[Start of Attachment]

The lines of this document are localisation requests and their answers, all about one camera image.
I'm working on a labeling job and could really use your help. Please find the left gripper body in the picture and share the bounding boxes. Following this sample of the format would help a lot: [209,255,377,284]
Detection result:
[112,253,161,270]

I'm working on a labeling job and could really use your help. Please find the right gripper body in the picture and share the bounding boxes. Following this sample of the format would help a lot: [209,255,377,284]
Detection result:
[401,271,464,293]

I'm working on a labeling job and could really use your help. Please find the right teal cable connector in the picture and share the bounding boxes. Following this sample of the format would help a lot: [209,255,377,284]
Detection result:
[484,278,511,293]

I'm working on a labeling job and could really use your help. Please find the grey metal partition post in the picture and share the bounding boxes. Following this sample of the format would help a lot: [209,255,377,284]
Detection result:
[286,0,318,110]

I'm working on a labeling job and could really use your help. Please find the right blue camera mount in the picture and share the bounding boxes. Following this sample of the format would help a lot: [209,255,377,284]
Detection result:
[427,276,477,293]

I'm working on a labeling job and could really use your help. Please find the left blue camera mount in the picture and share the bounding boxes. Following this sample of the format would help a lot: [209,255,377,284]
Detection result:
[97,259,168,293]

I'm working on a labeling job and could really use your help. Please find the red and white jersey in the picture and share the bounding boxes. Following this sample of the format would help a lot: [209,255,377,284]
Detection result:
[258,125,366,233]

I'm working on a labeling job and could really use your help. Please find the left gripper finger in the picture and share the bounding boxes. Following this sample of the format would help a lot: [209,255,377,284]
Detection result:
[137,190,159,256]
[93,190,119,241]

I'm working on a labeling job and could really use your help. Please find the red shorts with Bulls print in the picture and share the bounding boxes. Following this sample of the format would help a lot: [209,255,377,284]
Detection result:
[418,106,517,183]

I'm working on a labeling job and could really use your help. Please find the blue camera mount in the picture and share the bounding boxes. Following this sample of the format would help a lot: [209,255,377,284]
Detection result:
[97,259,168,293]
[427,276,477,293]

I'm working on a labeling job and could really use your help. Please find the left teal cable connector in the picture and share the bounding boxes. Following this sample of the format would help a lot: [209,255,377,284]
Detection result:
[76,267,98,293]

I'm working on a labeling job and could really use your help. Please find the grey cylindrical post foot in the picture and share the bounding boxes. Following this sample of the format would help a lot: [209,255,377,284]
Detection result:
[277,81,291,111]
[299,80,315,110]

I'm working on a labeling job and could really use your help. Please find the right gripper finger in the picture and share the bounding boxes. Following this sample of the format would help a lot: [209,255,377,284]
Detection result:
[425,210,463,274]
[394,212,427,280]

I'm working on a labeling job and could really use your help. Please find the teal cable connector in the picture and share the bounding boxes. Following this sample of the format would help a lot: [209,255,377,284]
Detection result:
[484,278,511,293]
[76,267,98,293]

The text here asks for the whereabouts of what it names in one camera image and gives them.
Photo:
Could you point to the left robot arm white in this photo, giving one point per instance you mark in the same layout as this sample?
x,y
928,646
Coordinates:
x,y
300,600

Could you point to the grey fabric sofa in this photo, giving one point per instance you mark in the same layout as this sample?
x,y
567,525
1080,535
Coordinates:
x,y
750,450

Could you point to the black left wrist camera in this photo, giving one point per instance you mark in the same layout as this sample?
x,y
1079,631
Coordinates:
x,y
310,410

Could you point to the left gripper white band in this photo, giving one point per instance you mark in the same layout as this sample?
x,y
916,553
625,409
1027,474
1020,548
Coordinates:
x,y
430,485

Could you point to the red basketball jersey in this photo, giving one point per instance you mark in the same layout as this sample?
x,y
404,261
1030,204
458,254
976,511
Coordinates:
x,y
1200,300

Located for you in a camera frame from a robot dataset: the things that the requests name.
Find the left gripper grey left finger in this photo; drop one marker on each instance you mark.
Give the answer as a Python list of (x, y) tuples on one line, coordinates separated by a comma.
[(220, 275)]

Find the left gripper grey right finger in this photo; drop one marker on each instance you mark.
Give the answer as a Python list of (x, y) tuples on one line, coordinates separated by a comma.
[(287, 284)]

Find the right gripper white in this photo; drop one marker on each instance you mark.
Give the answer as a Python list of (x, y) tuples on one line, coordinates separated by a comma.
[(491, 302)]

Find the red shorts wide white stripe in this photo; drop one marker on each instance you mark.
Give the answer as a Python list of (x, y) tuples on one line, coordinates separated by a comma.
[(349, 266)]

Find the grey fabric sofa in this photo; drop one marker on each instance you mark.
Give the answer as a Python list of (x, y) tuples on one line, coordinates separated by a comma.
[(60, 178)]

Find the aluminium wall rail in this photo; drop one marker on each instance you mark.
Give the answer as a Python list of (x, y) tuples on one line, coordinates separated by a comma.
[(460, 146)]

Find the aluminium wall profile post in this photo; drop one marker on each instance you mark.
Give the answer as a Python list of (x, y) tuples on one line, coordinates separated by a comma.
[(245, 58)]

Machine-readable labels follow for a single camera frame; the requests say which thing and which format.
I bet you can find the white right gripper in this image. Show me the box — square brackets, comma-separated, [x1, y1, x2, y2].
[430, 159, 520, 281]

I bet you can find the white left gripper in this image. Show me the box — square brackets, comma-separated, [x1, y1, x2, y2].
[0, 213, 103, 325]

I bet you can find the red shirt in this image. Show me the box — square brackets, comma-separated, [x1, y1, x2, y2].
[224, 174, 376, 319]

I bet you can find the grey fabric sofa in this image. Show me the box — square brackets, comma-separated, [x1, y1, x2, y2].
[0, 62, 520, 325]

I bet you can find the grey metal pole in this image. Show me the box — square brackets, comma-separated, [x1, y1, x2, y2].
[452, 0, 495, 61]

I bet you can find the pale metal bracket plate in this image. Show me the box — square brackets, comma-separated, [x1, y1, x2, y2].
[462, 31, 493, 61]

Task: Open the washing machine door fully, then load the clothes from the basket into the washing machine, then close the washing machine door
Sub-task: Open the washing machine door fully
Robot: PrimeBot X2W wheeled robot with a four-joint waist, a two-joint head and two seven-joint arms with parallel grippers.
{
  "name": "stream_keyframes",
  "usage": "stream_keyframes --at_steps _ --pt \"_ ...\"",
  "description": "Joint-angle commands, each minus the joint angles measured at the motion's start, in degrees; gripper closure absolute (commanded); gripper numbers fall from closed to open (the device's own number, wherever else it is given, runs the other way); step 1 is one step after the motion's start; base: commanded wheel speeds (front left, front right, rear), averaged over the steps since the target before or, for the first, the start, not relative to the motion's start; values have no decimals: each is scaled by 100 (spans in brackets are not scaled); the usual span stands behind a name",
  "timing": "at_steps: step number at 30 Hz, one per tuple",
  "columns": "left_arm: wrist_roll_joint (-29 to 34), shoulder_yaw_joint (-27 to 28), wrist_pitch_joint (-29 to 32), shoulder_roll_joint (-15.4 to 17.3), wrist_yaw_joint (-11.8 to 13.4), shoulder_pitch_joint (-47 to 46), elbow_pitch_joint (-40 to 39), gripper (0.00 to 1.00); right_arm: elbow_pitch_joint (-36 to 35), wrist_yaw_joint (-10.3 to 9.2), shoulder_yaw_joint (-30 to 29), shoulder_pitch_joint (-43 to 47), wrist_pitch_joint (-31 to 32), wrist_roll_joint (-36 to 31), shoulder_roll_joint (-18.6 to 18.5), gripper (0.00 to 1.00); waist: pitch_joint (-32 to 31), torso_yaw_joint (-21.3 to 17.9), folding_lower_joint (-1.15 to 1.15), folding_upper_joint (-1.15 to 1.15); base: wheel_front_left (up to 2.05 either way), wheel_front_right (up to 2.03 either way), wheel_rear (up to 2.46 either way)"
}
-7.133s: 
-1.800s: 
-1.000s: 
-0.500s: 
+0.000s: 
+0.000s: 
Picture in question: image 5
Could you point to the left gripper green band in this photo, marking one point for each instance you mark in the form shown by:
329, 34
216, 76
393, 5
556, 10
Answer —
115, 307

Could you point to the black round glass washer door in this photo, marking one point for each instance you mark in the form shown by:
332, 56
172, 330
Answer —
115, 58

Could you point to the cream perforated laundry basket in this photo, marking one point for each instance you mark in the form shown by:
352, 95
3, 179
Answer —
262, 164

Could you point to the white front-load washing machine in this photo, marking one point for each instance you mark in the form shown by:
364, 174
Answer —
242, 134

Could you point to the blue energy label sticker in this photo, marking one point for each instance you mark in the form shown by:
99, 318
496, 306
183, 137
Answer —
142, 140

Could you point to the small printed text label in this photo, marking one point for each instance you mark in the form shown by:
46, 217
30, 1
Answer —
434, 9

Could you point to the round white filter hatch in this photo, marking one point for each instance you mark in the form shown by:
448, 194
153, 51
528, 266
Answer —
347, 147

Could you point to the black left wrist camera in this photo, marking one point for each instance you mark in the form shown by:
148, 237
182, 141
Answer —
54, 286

[End of Attachment]

▶ **What the task requires**: Show every line above in which the word "connector" occurs.

▶ **Completed exercise**:
I'm working on a labeling job and could really use your help. Please find the right teal cable connector in the picture and share the bounding boxes. Following this sample of the format would help a lot: [209,255,377,284]
I'm working on a labeling job and could really use your help. Please find the left teal cable connector in the picture and share the bounding boxes. Following this sample of the format would help a lot: [209,255,377,284]
I'm working on a labeling job and could really use your help. Please find the teal cable connector in the picture and share the bounding boxes. Following this sample of the format would help a lot: [209,255,377,284]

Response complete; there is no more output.